* _WHAT THE TASK REQUIRES_: The response must contain every line from the records below that has "Mark".

Records excerpted from a collection:
# # #

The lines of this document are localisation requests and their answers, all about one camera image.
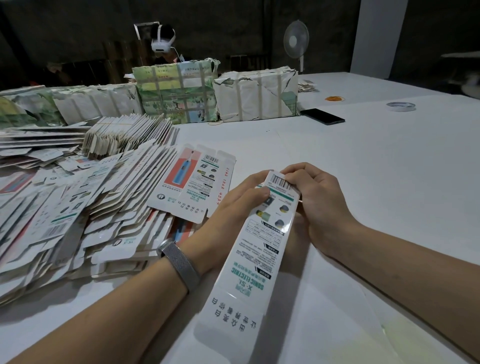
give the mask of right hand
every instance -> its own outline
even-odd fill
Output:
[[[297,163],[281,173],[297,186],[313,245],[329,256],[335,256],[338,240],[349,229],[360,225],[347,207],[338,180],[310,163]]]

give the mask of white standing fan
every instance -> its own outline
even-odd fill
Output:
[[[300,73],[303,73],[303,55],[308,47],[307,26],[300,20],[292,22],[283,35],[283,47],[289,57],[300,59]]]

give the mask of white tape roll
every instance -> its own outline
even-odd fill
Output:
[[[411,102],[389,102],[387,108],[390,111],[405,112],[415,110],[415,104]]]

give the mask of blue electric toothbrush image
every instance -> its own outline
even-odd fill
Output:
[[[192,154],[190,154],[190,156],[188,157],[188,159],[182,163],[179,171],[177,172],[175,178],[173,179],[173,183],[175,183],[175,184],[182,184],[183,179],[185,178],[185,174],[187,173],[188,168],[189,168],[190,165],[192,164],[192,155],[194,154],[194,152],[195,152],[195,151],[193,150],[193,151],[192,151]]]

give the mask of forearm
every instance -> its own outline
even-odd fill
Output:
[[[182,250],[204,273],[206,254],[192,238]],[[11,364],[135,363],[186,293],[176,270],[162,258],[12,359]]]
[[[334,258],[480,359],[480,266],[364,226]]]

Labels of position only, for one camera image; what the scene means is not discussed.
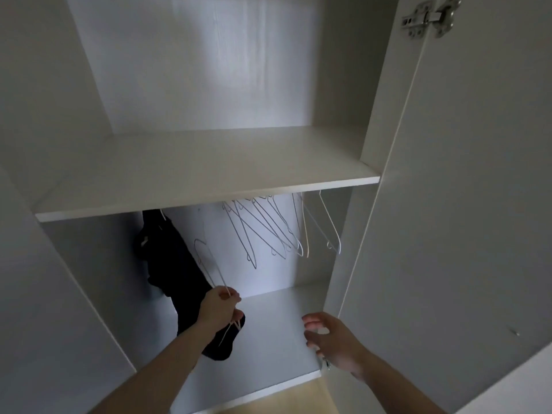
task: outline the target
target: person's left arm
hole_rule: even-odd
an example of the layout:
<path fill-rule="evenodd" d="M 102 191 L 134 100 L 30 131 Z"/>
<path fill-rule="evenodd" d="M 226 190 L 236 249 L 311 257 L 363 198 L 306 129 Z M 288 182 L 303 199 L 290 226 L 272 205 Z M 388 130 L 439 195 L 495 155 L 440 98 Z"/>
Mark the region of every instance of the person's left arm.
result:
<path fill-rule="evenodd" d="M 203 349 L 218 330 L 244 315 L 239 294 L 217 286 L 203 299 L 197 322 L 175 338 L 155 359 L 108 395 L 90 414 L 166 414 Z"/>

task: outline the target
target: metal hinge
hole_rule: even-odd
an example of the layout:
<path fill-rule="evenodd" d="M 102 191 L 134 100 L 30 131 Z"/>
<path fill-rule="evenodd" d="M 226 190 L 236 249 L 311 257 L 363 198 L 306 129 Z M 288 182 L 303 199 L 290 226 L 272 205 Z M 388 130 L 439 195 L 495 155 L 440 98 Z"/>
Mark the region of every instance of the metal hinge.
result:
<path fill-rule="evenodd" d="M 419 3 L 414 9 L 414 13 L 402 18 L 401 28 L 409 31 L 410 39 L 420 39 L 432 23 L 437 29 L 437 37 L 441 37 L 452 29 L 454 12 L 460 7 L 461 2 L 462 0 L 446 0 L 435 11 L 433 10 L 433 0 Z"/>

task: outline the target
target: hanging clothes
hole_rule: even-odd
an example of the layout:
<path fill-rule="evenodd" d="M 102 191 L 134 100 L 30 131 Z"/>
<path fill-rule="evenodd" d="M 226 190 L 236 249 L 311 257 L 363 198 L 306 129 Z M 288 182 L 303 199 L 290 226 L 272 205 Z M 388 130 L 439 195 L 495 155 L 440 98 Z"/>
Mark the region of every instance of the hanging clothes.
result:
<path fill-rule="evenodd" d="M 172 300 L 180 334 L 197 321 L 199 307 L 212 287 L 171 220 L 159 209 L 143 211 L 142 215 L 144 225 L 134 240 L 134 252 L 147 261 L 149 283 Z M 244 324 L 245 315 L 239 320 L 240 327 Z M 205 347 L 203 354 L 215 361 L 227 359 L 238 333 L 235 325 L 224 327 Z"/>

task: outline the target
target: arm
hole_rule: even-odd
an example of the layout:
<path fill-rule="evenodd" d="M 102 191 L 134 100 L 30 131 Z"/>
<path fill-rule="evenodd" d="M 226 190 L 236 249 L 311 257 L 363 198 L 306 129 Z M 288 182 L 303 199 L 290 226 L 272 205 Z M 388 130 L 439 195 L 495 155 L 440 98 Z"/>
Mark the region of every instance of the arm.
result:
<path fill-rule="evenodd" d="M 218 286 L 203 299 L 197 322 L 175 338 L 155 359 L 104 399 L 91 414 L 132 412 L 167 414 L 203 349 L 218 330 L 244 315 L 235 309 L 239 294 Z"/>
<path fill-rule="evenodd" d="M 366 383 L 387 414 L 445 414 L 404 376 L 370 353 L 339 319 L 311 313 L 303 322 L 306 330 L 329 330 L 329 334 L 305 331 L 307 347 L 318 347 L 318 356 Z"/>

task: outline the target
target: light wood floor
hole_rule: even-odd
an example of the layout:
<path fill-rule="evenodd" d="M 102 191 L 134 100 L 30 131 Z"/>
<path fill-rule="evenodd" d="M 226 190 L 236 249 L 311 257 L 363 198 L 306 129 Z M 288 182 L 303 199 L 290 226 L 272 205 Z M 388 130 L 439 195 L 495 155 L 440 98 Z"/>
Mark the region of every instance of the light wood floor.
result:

# # #

* _ANSWER_:
Mark the region of every instance of the person's left arm.
Mark the region of every instance of the metal hinge.
Mark the region of every instance of the hanging clothes.
Mark the region of every instance of the arm.
Mark the region of every instance of the light wood floor.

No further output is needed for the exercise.